Rising interests rates, sagging home sales and climbing construction costs have put the brakes on some of the most significant projects planned in and around downtown.
All told, about a dozen projects with more than 4,100 planned units have either been delayed, put on hold or are simply dead.
The only sure bets at this point, developers say, are those that already have construction financing or the means of financing projects themselves.
Banks have stopped lending money for condominium projects, said Mark Huey, manager of economic development for Tampa. "You see that happening throughout the state and the country," he said.
That means many projects still in the planning stages downtown either won't happen or will have to wait until the market changes to start construction.
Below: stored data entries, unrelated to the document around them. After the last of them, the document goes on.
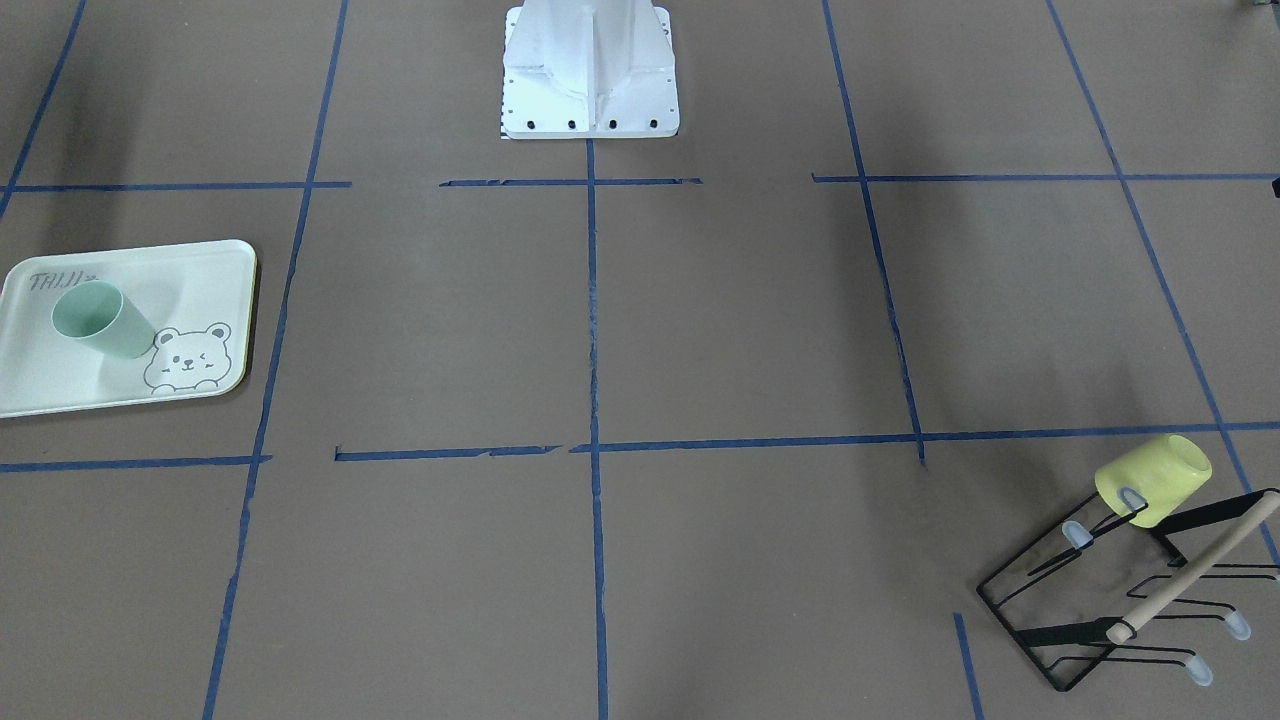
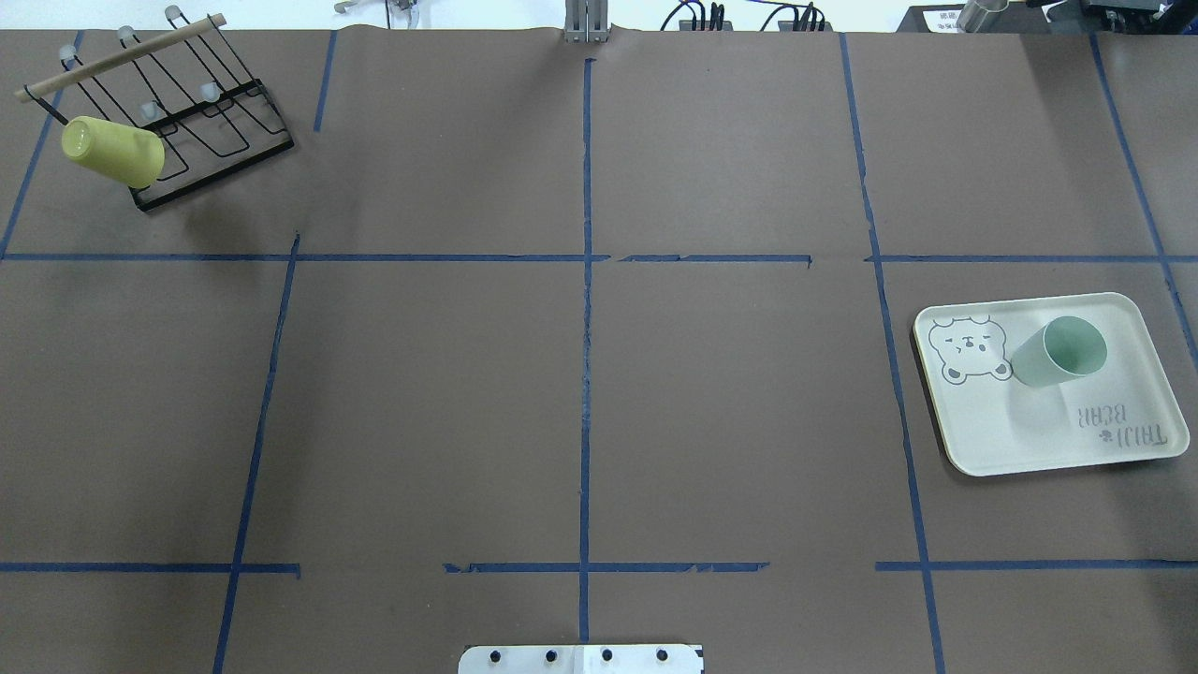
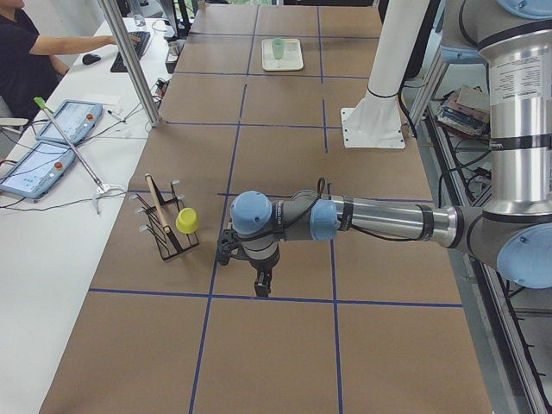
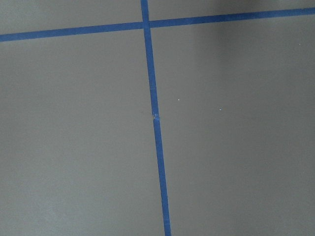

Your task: Left arm grabs green cup and hands to right arm on tray

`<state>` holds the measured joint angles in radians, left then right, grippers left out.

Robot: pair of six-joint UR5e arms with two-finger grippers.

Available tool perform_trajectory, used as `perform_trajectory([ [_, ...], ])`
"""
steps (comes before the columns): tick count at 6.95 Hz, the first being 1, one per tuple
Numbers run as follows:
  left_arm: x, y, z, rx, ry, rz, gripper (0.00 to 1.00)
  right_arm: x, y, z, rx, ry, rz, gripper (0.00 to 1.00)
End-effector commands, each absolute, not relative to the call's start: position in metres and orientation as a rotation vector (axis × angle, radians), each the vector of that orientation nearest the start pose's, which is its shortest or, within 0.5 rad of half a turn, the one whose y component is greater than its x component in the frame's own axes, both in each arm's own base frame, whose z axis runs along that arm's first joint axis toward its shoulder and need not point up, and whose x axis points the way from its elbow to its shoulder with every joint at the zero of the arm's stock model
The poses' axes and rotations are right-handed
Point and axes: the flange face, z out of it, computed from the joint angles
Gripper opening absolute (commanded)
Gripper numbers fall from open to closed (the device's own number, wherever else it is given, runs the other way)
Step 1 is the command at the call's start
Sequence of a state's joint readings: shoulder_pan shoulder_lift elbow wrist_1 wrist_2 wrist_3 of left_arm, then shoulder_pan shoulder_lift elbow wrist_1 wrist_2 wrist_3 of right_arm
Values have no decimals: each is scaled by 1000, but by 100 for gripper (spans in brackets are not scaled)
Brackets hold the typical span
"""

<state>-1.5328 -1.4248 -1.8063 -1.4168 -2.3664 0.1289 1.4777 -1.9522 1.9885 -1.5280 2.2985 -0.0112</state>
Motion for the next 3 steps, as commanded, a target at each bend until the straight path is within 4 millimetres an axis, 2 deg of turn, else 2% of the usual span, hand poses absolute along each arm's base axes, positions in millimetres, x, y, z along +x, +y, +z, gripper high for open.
perform_trajectory([
  [1,-47,-425,626,-9,793,143,100,35,-347,607,52,-730,-131,100],
  [3,-46,-426,633,-18,794,138,100,35,-348,606,55,-730,-132,100],
])
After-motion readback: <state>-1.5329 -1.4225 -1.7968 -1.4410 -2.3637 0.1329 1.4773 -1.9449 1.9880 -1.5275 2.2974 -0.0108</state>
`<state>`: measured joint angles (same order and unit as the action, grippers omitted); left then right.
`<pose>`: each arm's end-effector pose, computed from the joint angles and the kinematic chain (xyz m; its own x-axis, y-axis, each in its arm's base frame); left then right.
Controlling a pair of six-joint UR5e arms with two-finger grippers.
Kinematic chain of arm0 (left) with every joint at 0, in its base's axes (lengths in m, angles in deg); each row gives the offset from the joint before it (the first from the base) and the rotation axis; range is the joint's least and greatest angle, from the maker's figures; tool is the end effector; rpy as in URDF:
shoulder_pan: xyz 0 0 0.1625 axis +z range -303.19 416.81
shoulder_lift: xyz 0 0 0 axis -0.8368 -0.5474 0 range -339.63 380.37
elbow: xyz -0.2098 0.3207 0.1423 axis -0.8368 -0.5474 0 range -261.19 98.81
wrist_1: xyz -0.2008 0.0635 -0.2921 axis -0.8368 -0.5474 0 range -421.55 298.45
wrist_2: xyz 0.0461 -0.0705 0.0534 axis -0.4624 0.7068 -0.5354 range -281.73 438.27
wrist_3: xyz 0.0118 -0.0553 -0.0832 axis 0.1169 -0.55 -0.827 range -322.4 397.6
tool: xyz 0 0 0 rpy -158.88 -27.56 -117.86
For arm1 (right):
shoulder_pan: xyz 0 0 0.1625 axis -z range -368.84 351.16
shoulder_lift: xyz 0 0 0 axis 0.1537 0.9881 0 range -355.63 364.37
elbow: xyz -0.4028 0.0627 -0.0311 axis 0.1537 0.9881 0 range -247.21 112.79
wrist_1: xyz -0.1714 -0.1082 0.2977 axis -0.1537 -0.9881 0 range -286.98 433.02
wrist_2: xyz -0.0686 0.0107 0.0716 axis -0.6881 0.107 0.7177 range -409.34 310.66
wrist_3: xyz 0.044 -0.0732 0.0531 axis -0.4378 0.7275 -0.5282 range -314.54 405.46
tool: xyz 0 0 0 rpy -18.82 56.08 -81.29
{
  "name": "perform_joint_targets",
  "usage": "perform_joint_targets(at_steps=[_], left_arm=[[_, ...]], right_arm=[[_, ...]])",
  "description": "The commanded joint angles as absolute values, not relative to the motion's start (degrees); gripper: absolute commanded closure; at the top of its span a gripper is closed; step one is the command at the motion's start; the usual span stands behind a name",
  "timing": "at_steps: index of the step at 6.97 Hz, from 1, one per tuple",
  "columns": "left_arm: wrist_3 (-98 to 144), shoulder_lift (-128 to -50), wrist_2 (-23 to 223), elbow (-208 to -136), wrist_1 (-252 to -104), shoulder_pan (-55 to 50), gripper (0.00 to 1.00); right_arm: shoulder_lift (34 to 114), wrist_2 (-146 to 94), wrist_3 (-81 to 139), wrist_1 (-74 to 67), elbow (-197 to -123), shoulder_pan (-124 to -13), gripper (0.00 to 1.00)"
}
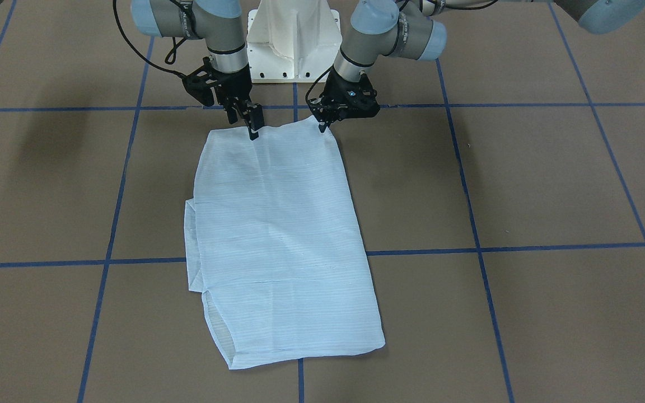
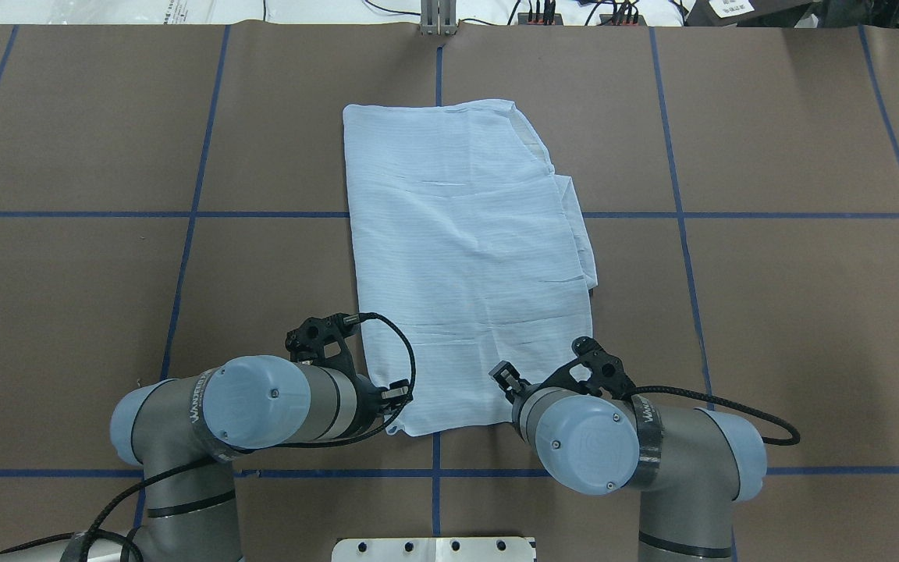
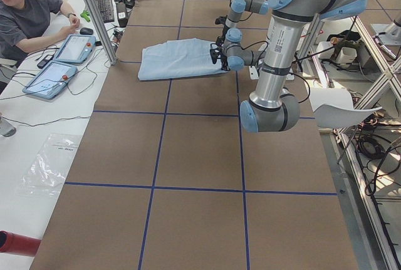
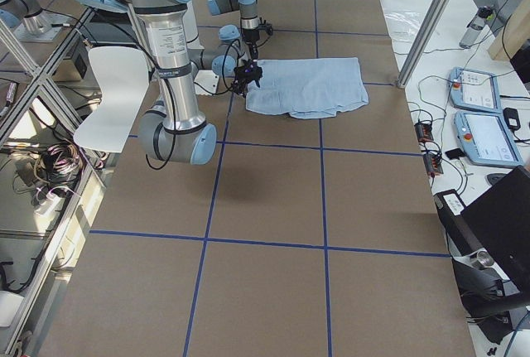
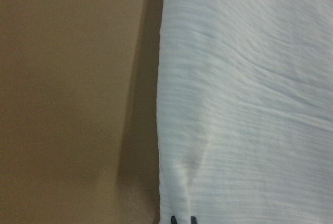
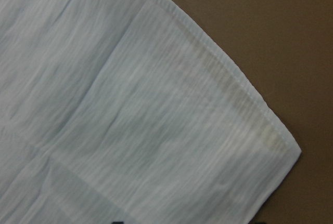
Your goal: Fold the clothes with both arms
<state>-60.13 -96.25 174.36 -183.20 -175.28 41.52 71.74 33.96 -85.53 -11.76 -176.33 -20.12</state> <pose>0.5266 -0.2711 0.2772 0.4204 -0.2535 -0.8712 0.2302 0.9586 -0.1679 -0.5090 -0.2493 0.3124 0.3229 0.7287 0.6040 -0.6487 0.6351 -0.4193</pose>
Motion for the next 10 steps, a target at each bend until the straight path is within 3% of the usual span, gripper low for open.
perform_joint_targets(at_steps=[1, 9, 10], left_arm=[[-60.13, -96.26, 174.34, -183.23, -175.28, 41.52, 1.00], [-60.13, -96.17, 174.42, -183.67, -175.28, 41.52, 1.00], [-60.13, -96.17, 174.34, -183.67, -175.20, 41.52, 1.00]], right_arm=[[71.69, 32.67, -86.72, -11.62, -175.76, -20.09, 0.16], [71.69, 32.66, -87.35, -12.15, -173.82, -19.92, 0.32], [71.43, 32.58, -87.52, -12.15, -173.91, -19.92, 0.46]])
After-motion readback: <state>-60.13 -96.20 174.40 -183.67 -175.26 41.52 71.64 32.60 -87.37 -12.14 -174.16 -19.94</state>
Jeanette Jason was part of a group that planned to build three high-rises with nearly 1,000 units on the block occupied by the old Kress department store. The property is now for sale. "A lot of banks aren't touching condo projects at this point," Jason said.
Ken Stoltenberg is one of the lucky ones.
He's the developer behind Grand Central, now under construction in the Channel District. Almost all of the 392 units have been sold.
There's still a market for condos priced below $500,000 a unit, he said. "I wouldn't want to be selling $1-million units right now, but the moderately priced stuff, my thinking is going to do just fine," he said.
Frank DeBose, part of the group behind the defunct 02 at Pinnacle Place, agrees.
"We've put too much housing in the higher end," he said.
Buildings with high-priced units now under construction will probably have to drop their prices, he said.
"Five years from now, the discussion is going to be about all those $700,000 and $800,000 condos downtown that you can buy for $300,000," he said.
Meanwhile, those with projects in the planning stages are waiting for the price of construction materials to level off so they can build reasonably priced units to attract the young professionals who are most likely to be interested in urban living.
Even if the boom has ended, developers don't believe downtown is a total bust. Most see the change in the real estate market as a correction that will result in condos being built at a slower pace and bought by people who will actually live in them instead of investors.